Dbus/systemd Failure On Startup (CentOS 7.7)

Home » CentOS » Dbus/systemd Failure On Startup (CentOS 7.7)
CentOS 6 Comments

We are seeing a problem that occurs ~5% of the time when rebooting CentOS 7.7 where systemd gets a ‘Connection timed out’ to D-Bus just after the D-Bus service starts – from ‘journalctl -x’ :

… Jan 21 16:09:59 linux7-7.mpc.local systemd[1]: Started D-Bus System Message Bus.
— Subject: Unit dbus.service has finished start-up
— Defined-By: systemd
— Support: http://lists.freedesktop.org/mailman/listinfo/systemd-devel

6 thoughts on - Dbus/systemd Failure On Startup (CentOS 7.7)

  • I see such issues on a quite large multi user system but when this happens, after forced restarts for kernel updates, I usually don’t have the time to analyze and play doctor on it. My “solution” now is to simply reboot the server again in such a case, AKA the systemd way :-)

    I think the root of the problem is that there are missing definitions in some of the systemd scripts. They allow things to work in 95% or greater of the cases but this happens by chance, not because of perfect process handling and system control.

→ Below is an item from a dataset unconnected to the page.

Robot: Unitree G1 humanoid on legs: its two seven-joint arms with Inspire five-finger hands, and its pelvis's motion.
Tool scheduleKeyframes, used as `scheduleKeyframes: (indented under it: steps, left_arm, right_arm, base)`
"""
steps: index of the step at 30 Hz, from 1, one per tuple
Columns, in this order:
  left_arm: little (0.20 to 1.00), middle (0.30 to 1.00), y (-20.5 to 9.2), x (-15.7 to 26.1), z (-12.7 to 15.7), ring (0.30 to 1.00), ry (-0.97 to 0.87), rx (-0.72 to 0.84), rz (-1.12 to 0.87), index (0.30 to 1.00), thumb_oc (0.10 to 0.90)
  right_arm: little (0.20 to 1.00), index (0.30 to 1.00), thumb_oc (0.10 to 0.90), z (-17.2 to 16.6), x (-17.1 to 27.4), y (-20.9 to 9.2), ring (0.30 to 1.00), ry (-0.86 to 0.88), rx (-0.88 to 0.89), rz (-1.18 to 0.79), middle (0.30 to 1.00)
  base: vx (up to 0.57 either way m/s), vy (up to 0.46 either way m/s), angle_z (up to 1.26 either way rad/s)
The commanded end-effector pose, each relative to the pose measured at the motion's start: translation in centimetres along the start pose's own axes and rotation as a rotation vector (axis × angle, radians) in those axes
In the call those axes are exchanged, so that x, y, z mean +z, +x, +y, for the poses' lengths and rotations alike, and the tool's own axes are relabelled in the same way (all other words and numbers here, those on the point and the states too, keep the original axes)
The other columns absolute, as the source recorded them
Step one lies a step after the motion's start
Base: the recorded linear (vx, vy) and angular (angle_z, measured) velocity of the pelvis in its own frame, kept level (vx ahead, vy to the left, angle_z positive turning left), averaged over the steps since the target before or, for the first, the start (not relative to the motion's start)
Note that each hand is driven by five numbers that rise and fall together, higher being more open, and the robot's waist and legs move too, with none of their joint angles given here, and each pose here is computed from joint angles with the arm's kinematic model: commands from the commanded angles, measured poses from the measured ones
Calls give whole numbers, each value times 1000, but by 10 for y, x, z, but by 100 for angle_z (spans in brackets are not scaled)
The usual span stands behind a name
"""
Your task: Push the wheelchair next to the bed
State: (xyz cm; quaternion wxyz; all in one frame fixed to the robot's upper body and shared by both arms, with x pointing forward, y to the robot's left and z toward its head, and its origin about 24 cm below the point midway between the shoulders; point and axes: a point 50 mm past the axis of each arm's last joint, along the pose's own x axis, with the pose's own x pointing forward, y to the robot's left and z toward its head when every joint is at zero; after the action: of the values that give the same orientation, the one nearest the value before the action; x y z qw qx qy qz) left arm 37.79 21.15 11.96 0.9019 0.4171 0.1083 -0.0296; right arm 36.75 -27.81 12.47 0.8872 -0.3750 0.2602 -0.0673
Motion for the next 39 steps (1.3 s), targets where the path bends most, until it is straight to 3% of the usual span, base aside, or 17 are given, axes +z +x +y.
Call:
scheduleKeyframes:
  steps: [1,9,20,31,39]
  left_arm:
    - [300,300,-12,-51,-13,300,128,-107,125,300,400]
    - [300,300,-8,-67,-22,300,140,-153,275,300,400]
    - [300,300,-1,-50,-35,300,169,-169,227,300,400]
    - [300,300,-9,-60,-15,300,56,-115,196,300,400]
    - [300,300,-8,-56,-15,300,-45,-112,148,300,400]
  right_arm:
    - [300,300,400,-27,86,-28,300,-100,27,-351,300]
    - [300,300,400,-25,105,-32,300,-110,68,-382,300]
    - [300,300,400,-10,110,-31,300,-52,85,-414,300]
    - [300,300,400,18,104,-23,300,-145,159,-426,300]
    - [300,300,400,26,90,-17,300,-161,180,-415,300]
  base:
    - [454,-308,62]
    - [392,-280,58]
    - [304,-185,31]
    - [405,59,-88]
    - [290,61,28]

Small delays somewhere or uncommon system environments then lead to intermittent failures which are difficult to diagnose – at least for me.

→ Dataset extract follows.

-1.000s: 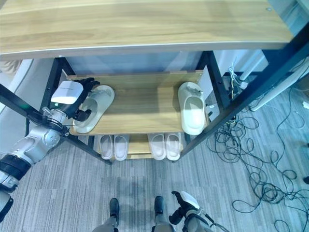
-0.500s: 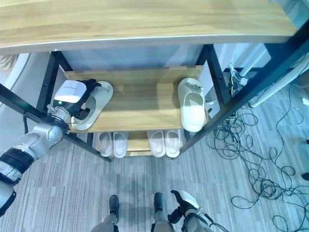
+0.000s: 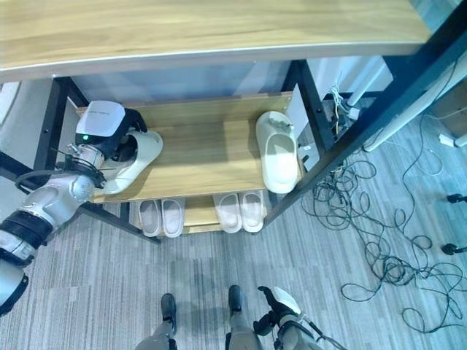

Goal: Arrange the slippers neatly on the shoe rack.

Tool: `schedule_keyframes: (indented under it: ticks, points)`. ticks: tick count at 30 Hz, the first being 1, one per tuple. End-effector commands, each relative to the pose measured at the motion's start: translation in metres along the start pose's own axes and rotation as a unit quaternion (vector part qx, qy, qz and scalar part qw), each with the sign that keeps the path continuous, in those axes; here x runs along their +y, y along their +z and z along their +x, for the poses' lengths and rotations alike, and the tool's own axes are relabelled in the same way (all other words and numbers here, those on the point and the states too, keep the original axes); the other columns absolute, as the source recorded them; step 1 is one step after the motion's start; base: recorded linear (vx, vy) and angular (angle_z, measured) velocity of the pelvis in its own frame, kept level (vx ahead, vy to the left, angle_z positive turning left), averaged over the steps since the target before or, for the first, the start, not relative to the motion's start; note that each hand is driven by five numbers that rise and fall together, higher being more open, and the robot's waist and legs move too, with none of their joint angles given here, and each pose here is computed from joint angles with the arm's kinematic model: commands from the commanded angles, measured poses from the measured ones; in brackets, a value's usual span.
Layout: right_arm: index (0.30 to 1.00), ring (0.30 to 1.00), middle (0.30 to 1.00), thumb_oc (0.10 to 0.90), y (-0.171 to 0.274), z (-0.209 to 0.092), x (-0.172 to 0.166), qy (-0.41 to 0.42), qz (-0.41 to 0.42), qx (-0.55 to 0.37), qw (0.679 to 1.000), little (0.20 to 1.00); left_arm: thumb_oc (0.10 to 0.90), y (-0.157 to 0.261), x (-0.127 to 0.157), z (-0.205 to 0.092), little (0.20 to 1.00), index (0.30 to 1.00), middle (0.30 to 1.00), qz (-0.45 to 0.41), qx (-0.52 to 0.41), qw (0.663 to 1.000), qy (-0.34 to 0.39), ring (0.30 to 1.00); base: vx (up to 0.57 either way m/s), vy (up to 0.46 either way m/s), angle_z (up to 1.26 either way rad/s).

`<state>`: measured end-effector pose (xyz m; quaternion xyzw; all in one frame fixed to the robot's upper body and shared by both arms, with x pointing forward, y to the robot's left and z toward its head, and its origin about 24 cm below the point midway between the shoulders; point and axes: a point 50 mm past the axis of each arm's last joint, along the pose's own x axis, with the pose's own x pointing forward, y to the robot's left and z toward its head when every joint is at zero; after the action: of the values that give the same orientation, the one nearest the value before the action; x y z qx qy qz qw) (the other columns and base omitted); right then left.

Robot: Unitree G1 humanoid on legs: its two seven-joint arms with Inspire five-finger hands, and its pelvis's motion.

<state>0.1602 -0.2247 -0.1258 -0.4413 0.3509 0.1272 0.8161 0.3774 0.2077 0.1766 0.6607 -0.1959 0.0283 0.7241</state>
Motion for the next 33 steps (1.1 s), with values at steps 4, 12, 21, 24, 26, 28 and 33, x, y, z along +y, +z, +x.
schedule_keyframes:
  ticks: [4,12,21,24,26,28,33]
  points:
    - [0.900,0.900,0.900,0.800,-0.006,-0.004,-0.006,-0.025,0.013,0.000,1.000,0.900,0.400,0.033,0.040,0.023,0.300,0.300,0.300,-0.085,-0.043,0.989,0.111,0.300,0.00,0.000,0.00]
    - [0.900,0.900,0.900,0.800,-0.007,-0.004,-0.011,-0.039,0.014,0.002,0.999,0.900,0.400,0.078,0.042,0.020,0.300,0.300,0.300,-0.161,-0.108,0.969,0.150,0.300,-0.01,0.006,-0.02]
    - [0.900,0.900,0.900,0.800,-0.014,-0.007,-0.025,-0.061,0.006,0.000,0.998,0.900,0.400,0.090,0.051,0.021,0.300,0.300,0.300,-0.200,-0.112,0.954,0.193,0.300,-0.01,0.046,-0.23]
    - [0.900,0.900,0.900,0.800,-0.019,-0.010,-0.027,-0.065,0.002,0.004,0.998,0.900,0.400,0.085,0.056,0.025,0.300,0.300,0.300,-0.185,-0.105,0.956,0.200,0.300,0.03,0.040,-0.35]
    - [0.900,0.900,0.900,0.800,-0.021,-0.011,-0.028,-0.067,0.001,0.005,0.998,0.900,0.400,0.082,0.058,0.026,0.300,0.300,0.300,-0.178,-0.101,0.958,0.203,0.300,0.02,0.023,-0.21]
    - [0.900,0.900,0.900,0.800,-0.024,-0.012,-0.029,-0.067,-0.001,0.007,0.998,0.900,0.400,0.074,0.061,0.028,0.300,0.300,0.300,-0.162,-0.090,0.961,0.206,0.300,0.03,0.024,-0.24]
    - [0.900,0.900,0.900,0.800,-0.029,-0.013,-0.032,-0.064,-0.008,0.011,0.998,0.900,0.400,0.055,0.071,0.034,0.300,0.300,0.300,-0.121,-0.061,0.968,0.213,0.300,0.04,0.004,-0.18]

    The good news is that you can just fiddle with the systemd scripts the same way we fiddled with init scripts in the past. That way you can try and error until you find a solution. Doesn’t sound like being in full control of things but better than not finding a solution at all.

    Regards, Simon

  • Simon Matter via CentOS wrote:

    Yeah, we found that by introducing a small delay before the ExecStart in the dbus.service unit – even a delay of just 0.01 seconds (via
    ‘ExecStartPre=/usr/bin/sleep 0.01’) _seems_ to workaround the issue …

    However, we would still like to know what the issue is and get a ‘real’
    fix – I guess we could try creating a bug report with Redhat …

    Thanks

    James Pearson

  • Nice that you found at least a workaround. I think I remember that dbus is quite special here because systemd starts it but also depends on it. At least I remember cases where dbus got crazy for whatever reason: the result was that systemd became completely unresponsive and unmanageable and the whole system went down the drain, slowly but steady. Ever tried to shutdown a box if systemd doesn’t listen to you anymore? The perfect Windows experience on Linux ;-)

    By bug report you mean BZ or a support request as paying RHEL customer?

    Unfortunately I’m not too happy anymore with how BZs are handled these days. Am I alone with this feeling?

    Regards, Simon

  • Simon Matter wrote:

    A BZ …

    I’ve had mixed results with BZs – it appears if a bug ‘tickles the fancy’ of someone a Redhat that sees the ticket, then you can get good results – otherwise, they just sit there until the release goes out of support and they get dropped :-)

    James Pearson

  • James Pearson wrote:

    We’ve managed to work out what the problem is – it is the same issue as given in https://bugzilla.redhat.com/show_bug.cgi?id31486

    We have a legacy use of NIS for groups – which can cause a boot time deadlock:

    systemd->dbus->nis(glibc)->rpcbind->systemd

    A workaround is given in https://access.redhat.com/solutions/3900301
    (account needed to view) – but it is just essentially reverting the changes made to /usr/lib/systemd/system/rpcbind.socket between 7.5 and 7.6

    James Pearson

  • Starting with CentOS-8 Stream, you will be able to fix this issues like this yourself and then submit a pull request for review to get it rolled into CentOS Stream and then into RHEL proper.

    Also, you can figure out what is wrong and submit the fix WITH the BZ .. i mean, that is why the CentOS community exists .. to submit community fixes.